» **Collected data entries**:

::::::

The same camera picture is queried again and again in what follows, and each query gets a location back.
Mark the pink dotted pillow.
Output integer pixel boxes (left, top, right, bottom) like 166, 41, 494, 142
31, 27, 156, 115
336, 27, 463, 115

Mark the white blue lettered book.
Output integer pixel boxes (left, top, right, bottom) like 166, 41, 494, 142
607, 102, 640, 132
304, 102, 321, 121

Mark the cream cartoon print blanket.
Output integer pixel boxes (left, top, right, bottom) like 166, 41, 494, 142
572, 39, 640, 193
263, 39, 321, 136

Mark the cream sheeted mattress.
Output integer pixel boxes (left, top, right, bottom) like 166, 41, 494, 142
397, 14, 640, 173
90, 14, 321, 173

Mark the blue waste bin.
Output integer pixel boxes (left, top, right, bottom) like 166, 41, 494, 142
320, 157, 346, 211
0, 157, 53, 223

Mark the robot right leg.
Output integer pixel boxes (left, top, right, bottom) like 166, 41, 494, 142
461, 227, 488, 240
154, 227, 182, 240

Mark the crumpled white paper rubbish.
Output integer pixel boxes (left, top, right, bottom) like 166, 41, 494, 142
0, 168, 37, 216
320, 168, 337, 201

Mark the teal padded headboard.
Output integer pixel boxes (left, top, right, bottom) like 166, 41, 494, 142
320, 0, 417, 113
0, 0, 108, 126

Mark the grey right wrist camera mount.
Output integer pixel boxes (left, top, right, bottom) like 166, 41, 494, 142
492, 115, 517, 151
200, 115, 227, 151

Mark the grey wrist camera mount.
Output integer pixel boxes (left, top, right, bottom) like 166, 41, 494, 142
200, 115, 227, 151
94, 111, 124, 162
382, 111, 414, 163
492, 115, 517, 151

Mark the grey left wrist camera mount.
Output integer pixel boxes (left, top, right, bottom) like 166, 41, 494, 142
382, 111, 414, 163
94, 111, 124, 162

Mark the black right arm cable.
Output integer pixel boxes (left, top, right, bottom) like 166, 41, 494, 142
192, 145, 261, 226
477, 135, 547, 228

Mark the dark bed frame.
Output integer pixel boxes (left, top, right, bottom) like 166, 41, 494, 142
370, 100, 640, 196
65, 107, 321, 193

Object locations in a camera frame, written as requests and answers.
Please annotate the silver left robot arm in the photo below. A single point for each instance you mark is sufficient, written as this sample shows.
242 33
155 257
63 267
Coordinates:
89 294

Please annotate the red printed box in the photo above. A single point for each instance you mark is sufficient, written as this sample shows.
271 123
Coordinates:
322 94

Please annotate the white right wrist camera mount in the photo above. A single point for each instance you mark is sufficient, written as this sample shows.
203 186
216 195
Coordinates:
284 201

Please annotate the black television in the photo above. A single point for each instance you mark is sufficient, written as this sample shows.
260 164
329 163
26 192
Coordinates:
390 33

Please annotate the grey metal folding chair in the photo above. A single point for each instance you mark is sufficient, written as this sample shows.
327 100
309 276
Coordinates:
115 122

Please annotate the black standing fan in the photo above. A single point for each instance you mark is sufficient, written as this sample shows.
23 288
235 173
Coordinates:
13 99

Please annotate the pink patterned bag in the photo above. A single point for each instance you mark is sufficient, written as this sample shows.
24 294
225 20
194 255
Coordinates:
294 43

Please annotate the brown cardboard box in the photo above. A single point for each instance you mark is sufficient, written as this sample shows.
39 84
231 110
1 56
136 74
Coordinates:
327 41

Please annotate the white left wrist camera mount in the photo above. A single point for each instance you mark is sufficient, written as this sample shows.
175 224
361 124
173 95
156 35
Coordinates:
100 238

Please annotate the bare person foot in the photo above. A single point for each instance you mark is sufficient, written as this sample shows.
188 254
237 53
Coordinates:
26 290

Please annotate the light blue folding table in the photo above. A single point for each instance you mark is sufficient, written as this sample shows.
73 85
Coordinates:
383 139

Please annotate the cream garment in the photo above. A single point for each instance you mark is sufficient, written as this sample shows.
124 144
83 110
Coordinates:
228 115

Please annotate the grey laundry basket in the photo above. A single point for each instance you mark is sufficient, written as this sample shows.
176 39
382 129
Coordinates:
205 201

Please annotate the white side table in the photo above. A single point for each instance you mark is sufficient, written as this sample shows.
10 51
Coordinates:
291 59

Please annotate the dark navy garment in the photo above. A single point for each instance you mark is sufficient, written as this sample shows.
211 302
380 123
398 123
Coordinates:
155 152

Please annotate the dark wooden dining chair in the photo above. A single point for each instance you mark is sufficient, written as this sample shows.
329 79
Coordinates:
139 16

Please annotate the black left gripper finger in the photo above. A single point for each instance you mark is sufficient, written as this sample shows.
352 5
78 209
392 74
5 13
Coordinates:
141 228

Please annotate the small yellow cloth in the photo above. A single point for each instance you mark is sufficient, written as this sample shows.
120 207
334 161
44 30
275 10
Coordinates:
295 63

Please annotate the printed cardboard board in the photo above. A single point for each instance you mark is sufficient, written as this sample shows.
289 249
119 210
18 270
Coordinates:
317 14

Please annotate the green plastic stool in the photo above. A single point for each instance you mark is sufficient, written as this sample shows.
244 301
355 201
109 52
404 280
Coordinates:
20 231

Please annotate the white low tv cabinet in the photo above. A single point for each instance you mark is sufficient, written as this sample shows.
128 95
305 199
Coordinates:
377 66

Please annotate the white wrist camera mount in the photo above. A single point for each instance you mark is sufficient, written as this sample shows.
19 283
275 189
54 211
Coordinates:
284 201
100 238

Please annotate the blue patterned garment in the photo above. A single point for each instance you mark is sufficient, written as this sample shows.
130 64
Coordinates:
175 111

::::::

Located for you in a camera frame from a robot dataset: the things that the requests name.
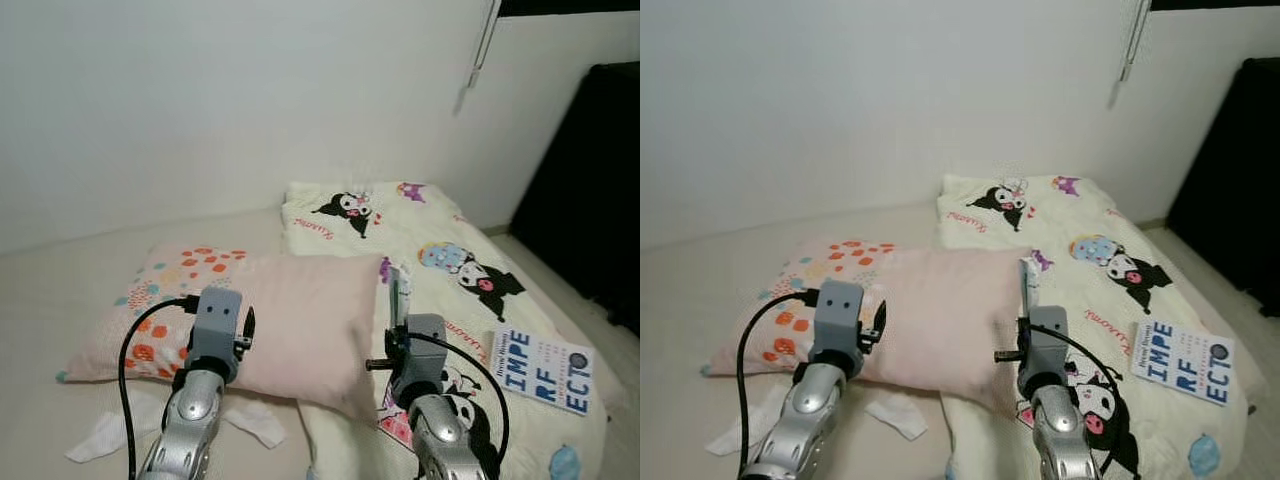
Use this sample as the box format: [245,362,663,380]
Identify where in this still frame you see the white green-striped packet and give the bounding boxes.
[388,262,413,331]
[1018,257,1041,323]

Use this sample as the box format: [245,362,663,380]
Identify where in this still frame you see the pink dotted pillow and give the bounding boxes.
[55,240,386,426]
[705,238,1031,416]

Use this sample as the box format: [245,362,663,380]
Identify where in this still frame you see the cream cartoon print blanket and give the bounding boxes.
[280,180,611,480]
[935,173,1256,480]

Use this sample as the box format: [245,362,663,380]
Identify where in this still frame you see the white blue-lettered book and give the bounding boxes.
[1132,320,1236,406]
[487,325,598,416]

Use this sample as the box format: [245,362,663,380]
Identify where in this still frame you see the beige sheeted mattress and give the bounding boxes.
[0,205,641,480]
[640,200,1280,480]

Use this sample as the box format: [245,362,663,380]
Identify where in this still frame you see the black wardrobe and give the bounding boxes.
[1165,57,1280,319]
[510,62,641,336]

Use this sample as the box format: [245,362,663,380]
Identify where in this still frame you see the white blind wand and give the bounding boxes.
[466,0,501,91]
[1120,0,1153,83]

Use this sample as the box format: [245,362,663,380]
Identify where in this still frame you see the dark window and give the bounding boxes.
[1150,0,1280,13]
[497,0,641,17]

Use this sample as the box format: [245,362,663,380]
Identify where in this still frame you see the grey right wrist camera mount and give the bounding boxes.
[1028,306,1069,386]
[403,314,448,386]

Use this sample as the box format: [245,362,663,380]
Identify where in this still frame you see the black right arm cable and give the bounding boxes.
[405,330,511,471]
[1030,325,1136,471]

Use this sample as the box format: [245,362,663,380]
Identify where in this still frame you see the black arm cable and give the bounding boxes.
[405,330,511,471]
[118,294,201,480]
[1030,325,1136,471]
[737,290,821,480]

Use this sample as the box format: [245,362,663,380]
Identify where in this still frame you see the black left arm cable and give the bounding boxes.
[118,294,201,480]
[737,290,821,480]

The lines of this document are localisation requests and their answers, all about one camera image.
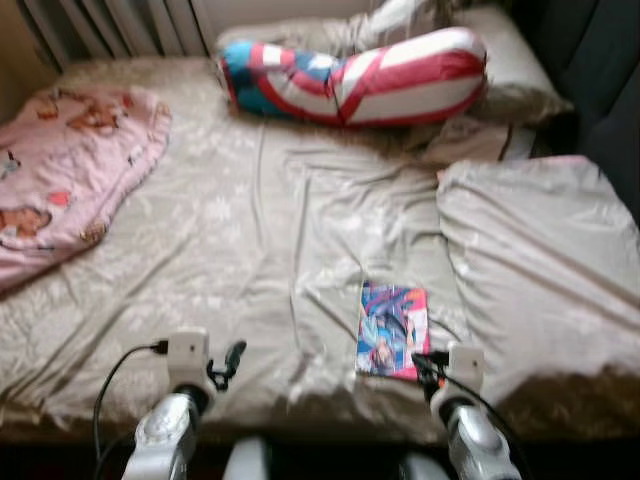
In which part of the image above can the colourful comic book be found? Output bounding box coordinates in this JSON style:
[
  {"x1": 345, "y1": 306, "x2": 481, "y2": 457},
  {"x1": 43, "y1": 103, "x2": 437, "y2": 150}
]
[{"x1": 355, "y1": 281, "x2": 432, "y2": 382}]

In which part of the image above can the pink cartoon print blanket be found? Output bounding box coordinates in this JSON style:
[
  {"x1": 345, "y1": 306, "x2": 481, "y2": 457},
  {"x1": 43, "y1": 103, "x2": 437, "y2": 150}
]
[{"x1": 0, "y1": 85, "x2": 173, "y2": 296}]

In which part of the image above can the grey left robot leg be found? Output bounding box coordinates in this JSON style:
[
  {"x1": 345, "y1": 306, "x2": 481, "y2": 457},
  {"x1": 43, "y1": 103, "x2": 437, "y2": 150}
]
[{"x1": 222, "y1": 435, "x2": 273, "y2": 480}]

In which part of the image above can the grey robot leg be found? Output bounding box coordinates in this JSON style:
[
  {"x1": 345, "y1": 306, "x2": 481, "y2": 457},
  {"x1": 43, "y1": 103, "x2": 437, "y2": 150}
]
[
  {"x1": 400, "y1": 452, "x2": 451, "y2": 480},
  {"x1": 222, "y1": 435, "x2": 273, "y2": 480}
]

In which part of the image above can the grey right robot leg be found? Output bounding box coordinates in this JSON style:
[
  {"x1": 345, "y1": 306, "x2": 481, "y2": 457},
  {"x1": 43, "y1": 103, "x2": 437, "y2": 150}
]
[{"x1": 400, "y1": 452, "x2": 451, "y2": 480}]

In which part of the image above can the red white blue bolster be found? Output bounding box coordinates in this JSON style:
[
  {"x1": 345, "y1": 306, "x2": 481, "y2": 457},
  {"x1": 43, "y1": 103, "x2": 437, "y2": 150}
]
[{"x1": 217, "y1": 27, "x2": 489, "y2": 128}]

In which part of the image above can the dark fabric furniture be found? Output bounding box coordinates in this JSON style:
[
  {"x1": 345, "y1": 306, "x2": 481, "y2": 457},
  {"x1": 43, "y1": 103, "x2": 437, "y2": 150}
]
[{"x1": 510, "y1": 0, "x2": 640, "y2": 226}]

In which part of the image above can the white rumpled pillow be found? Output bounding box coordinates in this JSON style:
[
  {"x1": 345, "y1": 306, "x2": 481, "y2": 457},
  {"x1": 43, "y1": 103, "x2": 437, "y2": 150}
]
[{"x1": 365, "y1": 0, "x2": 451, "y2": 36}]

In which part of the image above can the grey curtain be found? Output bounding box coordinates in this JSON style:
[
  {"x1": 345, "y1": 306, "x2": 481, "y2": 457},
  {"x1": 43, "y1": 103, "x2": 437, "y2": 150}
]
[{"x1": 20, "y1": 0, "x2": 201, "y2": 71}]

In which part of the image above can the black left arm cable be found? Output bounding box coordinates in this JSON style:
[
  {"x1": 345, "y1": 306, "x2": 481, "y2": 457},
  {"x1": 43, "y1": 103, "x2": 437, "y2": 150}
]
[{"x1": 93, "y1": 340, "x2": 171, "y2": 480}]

::::::

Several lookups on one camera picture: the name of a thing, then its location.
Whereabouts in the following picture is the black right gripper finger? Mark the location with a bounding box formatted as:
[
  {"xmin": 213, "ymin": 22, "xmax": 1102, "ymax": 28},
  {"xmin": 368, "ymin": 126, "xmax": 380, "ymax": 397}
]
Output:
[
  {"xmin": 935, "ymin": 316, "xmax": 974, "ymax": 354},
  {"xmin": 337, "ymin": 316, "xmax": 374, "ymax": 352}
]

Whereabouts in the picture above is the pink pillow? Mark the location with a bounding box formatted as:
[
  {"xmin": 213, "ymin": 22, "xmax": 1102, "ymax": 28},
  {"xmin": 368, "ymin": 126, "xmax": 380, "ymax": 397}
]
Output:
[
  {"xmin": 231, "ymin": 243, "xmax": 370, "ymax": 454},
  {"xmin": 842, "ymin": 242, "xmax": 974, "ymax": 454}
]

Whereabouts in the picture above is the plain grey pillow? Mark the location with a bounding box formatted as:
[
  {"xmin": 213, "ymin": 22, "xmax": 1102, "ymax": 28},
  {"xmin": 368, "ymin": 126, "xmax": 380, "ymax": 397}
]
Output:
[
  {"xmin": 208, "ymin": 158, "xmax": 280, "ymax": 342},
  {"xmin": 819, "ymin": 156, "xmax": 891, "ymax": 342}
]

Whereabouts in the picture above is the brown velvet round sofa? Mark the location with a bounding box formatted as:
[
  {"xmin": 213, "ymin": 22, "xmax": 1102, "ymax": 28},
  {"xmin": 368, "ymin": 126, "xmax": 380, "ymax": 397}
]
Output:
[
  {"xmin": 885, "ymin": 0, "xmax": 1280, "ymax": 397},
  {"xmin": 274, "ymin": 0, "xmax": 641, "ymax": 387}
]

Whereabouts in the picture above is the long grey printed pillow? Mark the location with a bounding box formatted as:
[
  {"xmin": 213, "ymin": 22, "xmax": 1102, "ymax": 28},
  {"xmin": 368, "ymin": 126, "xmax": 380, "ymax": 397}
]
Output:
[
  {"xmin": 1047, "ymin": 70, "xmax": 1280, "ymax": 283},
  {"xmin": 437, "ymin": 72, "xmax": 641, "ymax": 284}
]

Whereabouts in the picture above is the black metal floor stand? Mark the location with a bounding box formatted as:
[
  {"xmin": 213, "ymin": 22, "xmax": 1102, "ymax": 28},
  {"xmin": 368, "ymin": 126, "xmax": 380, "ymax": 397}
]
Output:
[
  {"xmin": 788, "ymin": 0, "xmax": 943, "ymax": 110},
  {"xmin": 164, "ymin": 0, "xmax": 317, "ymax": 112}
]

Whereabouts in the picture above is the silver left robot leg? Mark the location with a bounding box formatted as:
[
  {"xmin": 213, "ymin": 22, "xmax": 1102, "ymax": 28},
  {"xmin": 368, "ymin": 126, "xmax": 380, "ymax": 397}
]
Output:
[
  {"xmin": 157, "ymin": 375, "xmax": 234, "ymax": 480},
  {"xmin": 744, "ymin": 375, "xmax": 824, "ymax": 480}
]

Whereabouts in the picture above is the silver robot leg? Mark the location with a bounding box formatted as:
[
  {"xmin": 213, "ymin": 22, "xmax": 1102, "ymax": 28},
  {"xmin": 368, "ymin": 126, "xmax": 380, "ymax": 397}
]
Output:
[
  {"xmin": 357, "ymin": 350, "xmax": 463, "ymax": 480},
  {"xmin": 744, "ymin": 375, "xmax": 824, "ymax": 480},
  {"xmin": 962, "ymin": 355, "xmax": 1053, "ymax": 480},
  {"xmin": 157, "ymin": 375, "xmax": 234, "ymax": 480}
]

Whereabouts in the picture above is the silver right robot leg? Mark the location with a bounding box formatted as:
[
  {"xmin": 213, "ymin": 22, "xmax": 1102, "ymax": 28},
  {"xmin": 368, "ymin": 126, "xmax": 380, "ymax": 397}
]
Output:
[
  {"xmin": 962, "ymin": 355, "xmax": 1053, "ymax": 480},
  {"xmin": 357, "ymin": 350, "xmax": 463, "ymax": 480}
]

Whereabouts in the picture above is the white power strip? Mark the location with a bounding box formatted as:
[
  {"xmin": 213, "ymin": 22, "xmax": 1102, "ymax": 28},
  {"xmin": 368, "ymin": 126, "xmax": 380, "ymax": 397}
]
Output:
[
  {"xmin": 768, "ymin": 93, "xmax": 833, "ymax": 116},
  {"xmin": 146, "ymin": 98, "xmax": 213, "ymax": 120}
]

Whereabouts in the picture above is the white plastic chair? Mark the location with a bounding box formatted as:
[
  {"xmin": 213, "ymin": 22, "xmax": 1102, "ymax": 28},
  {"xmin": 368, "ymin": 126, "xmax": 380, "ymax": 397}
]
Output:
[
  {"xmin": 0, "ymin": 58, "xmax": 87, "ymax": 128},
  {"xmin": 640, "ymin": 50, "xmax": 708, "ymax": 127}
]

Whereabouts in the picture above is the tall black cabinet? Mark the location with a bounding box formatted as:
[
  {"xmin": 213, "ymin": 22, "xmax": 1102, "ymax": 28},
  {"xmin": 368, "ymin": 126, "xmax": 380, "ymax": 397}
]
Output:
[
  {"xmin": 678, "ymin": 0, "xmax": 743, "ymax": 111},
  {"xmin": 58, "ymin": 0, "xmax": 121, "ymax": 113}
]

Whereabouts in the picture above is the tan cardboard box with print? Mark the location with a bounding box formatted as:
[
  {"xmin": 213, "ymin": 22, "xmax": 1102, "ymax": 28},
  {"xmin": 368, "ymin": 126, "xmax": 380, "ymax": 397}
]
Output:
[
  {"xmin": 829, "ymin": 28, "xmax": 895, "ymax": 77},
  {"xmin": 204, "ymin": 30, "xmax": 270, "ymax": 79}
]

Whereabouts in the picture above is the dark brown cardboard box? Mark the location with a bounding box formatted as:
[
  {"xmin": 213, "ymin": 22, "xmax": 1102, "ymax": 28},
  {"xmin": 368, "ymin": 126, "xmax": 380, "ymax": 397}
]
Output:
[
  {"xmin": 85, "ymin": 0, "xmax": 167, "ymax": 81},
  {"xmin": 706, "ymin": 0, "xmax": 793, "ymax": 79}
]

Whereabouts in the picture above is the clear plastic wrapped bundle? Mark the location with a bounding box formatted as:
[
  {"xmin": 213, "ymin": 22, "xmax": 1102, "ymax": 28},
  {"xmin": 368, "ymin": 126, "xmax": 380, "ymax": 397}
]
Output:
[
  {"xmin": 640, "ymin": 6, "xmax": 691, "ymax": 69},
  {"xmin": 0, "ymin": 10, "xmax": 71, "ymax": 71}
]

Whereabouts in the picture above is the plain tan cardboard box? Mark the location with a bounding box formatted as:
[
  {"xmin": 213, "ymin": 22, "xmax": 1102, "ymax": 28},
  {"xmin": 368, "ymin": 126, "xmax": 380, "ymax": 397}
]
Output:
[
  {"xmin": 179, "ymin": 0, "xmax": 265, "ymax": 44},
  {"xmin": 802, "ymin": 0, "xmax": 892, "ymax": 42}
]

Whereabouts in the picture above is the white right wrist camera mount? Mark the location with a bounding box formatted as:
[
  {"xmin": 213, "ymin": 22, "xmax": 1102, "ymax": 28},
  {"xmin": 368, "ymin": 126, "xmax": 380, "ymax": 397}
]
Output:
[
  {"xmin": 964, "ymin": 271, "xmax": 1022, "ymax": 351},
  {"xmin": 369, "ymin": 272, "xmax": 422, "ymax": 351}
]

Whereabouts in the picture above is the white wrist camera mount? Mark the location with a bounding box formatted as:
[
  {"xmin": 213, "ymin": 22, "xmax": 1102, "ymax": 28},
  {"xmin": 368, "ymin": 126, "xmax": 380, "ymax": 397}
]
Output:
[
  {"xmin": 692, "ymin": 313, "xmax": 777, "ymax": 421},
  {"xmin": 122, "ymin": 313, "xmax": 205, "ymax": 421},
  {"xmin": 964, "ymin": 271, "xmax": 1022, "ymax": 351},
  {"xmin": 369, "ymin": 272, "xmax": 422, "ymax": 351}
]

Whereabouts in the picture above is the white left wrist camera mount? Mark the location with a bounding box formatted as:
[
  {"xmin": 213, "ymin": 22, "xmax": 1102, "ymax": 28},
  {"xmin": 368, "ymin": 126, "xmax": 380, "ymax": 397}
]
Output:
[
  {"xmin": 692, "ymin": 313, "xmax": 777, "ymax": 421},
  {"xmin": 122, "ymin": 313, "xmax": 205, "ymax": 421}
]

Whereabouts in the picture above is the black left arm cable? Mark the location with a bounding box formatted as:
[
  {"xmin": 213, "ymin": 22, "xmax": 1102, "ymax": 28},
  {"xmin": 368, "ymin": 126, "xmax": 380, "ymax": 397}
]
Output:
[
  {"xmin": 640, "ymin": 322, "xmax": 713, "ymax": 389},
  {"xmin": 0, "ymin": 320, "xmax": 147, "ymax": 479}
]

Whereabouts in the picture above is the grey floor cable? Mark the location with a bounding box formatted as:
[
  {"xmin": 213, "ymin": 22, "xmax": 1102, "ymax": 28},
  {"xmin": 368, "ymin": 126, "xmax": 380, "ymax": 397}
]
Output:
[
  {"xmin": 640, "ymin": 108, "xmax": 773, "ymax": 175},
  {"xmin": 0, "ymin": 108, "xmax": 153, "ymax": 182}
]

::::::

» **Work item**: In the data above, start at the line that has "The same camera", stop after the line that has "Mark the blue waste bin.", and print every line in between exactly as it stands.

» **Exercise solution**:
The same camera picture is queried again and again in what follows, and each query gets a location back.
Mark the pink dotted pillow.
Output integer pixel boxes (left, top, right, bottom) like 166, 41, 494, 142
31, 27, 156, 115
336, 27, 463, 115

Mark the white blue lettered book.
Output integer pixel boxes (left, top, right, bottom) like 166, 41, 494, 142
607, 102, 640, 132
304, 102, 321, 121

Mark the cream cartoon print blanket.
Output integer pixel boxes (left, top, right, bottom) like 166, 41, 494, 142
572, 39, 640, 193
263, 39, 321, 136

Mark the cream sheeted mattress.
Output integer pixel boxes (left, top, right, bottom) like 166, 41, 494, 142
397, 14, 640, 173
90, 14, 321, 173

Mark the blue waste bin.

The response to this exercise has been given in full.